### TASK ITEM
Output each line exactly as written, from the first line of the records to the line bearing "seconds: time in", inclusive, while leaving every picture out.

Start of SUPPLIED INFORMATION

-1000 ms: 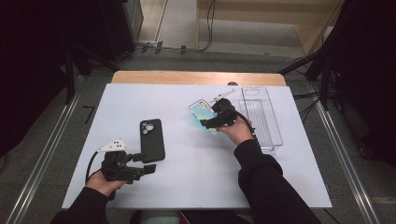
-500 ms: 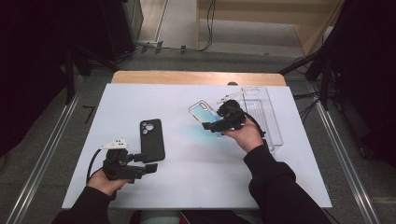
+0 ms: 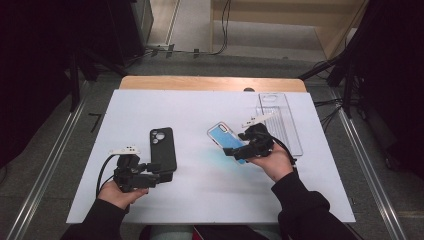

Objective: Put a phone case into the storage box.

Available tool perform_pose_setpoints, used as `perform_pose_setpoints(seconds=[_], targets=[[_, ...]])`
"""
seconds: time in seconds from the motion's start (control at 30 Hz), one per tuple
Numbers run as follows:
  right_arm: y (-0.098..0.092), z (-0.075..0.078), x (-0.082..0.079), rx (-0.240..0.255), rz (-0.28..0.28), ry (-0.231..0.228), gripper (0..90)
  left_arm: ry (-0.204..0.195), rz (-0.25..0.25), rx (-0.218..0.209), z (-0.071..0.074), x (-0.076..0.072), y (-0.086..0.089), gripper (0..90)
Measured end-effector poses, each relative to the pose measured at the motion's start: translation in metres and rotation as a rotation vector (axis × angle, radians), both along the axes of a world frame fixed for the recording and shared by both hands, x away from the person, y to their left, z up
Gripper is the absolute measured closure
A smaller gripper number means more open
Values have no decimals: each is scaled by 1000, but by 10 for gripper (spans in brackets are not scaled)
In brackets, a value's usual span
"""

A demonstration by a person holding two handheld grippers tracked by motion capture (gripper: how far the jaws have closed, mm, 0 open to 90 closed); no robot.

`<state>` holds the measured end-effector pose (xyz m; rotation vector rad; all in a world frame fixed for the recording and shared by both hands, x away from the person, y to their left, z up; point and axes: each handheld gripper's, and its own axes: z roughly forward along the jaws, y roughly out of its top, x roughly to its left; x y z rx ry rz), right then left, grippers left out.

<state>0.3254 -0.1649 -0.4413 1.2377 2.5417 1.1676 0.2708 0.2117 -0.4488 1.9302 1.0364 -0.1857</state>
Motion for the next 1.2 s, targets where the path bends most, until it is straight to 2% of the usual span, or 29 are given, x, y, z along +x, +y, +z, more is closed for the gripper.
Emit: perform_pose_setpoints(seconds=[0.23, 0.33, 0.4, 0.53, 0.57, 0.7, 0.8, 0.9, 0.97, 1.03, 1.2], targets=[[3, -8, -21, 22, -4, 8, 149, 10, 4, -25, 6, 0, -8, 219], [11, -12, -28, 33, -5, 5, 149, 4, 21, -14, 9, 0, -13, 219], [16, -14, -31, 41, -13, 5, 149, -2, 31, 2, 12, 0, -16, 219], [26, -18, -35, 67, -35, 19, 149, -19, 35, 2, 14, 1, -20, 220], [28, -19, -37, 81, -43, 21, 149, -35, 34, 10, 16, 1, -23, 221], [36, -23, -42, 112, -72, 35, 149, -26, 35, 9, 18, 3, -26, 221], [38, -24, -44, 111, -77, 34, 149, -20, 32, 6, 19, 4, -30, 220], [41, -25, -47, 131, -104, 34, 149, -13, 41, 17, 22, 7, -35, 220], [44, -26, -49, 132, -111, 27, 149, -22, 47, 44, 23, 9, -39, 220], [47, -26, -50, 137, -126, 26, 149, -26, 49, 53, 25, 11, -42, 220], [53, -26, -50, 178, -149, 16, 149, -9, 66, 55, 29, 18, -47, 226]])
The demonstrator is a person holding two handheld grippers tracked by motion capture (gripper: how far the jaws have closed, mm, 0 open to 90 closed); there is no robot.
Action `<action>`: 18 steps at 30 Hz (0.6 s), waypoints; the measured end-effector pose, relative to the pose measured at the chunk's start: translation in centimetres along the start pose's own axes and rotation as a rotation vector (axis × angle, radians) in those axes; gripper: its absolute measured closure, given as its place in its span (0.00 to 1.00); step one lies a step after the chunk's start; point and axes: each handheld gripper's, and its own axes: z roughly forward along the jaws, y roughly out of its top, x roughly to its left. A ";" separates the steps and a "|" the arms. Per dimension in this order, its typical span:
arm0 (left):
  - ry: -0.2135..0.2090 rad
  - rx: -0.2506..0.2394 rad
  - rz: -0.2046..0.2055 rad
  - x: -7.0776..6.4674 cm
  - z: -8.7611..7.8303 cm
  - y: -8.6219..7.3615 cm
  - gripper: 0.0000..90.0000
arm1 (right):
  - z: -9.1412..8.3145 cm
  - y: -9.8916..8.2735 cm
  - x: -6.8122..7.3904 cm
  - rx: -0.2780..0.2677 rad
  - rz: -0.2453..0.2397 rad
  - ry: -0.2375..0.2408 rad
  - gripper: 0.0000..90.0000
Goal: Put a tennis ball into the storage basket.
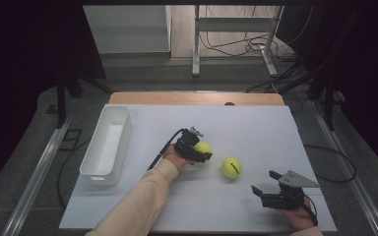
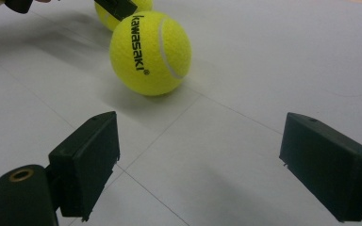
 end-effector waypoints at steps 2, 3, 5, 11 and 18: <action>0.007 -0.017 0.005 -0.2 -0.4 0.0 0.30 | 0.0 0.0 0.0 -0.001 -0.002 0.000 0.15; 0.002 -0.026 0.004 -0.3 -0.6 0.1 0.30 | 0.0 0.0 0.0 -0.001 -0.002 -0.001 0.15; 0.001 -0.040 0.008 -0.4 -1.1 0.2 0.30 | 0.0 0.0 0.0 -0.001 -0.002 -0.001 0.15; 0.004 -0.081 -0.009 -0.2 -2.5 0.0 0.30 | -0.1 0.0 0.1 -0.003 0.000 -0.003 0.15; 0.007 -0.100 -0.013 0.0 -3.5 -0.3 0.30 | -0.1 0.0 0.0 -0.004 0.001 -0.006 0.15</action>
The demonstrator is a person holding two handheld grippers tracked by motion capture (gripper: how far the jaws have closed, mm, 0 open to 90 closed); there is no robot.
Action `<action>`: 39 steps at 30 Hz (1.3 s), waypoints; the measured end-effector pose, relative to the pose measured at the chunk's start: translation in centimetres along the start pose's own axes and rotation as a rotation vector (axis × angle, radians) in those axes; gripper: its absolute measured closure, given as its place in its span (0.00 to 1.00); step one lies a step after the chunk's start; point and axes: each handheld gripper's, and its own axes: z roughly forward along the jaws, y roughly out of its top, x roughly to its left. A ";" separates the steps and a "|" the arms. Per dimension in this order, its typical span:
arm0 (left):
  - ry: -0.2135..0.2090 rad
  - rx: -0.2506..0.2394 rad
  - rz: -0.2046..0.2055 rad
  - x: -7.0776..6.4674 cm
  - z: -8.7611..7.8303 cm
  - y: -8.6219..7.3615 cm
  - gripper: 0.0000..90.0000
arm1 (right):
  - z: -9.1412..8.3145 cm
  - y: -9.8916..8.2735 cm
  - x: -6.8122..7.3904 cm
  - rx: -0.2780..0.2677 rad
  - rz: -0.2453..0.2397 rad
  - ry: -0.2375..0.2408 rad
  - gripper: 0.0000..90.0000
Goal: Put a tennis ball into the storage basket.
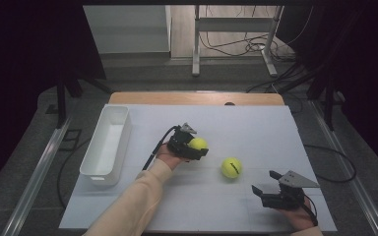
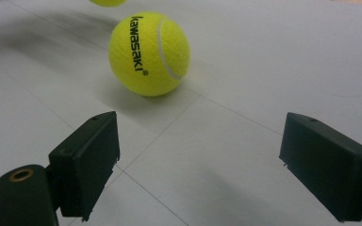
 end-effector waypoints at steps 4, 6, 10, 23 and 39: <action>-0.006 -0.028 -0.013 0.0 -0.7 -0.1 0.30 | 0.0 0.0 0.0 0.000 -0.001 -0.001 0.15; -0.013 -0.046 -0.004 -0.3 -1.3 0.0 0.30 | 0.0 0.0 0.0 0.000 -0.001 -0.001 0.15; -0.013 -0.062 0.003 -0.5 -1.9 0.1 0.30 | 0.0 0.0 0.0 0.000 -0.001 -0.001 0.15; -0.009 -0.104 0.009 -0.3 -4.0 0.0 0.30 | 0.0 0.0 0.0 -0.002 -0.004 -0.002 0.15; 0.001 -0.136 0.007 0.0 -5.9 -0.2 0.30 | 0.0 0.0 0.1 -0.001 -0.006 -0.003 0.15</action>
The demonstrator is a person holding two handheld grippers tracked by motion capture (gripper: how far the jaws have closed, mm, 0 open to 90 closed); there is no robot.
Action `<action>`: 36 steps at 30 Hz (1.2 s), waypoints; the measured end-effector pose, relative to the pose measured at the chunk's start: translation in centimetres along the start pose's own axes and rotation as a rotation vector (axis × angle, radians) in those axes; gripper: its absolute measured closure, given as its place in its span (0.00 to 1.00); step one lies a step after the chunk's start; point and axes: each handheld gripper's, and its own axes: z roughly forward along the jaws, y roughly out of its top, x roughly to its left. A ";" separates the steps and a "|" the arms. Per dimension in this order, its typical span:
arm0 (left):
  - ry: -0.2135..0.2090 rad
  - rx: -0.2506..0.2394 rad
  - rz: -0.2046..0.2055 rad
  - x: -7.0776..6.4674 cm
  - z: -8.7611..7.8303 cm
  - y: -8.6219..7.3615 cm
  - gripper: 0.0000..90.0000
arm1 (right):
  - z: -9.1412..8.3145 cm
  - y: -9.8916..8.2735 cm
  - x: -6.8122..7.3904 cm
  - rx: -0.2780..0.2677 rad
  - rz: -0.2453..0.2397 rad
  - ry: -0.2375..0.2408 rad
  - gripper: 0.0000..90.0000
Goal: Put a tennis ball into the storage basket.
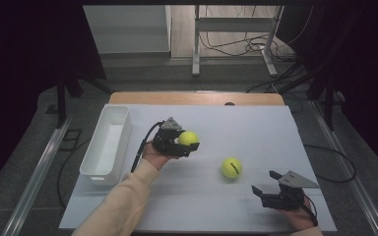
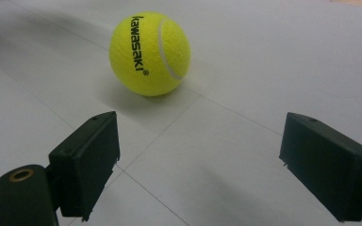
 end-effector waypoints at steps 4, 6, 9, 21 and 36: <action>0.002 -0.007 0.002 0.1 -0.5 0.0 0.30 | 0.0 0.0 0.0 -0.001 0.001 -0.001 0.15; 0.003 -0.008 0.001 0.1 -0.6 0.0 0.30 | 0.0 0.0 0.0 -0.002 0.001 -0.002 0.15; 0.006 -0.009 -0.003 0.3 -0.9 0.0 0.30 | 0.0 0.0 0.0 0.001 0.001 0.000 0.15; 0.024 -0.024 -0.016 0.8 -2.3 0.0 0.30 | 0.0 0.0 0.0 0.000 0.001 0.000 0.15; 0.037 -0.037 -0.027 1.5 -3.4 -0.2 0.30 | 0.0 0.0 0.0 -0.001 0.003 -0.001 0.15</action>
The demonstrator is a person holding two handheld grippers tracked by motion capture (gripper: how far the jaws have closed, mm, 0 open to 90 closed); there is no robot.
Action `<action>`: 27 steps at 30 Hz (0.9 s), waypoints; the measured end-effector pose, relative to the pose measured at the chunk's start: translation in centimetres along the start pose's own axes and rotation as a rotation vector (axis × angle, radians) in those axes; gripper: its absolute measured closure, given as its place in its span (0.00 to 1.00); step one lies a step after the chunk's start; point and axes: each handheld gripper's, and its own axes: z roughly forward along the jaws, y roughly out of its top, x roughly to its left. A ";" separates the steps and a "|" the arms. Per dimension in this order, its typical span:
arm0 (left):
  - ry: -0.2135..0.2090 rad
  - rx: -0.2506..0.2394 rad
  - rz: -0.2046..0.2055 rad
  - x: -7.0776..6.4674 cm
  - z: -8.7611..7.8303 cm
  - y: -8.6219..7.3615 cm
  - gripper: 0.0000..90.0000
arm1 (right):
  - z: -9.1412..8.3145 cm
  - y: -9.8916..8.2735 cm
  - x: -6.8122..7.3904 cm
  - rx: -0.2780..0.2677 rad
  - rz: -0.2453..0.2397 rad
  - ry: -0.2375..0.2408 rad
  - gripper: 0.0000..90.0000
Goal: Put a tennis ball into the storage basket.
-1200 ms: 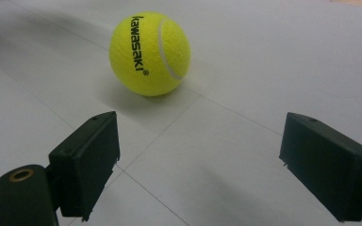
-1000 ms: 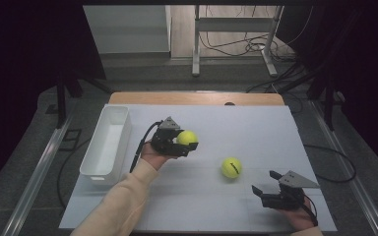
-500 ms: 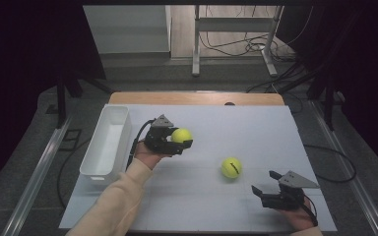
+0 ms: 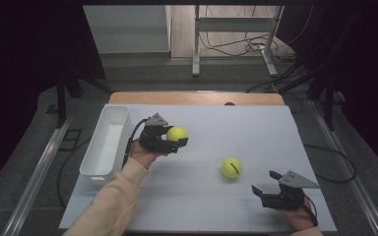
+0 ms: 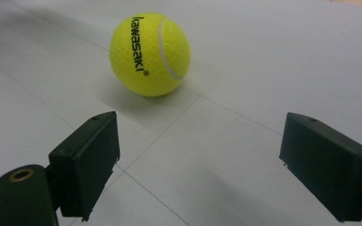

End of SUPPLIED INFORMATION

### SOLUTION
-1000 ms: 
-500 ms: 
+0 ms: 

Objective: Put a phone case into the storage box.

Available tool perform_pose_setpoints, used as `perform_pose_setpoints(seconds=[_], targets=[[_, ...]])`
"""
seconds: time in seconds from the motion's start (control at 30 Hz), one per tuple

Nothing else belongs in the output.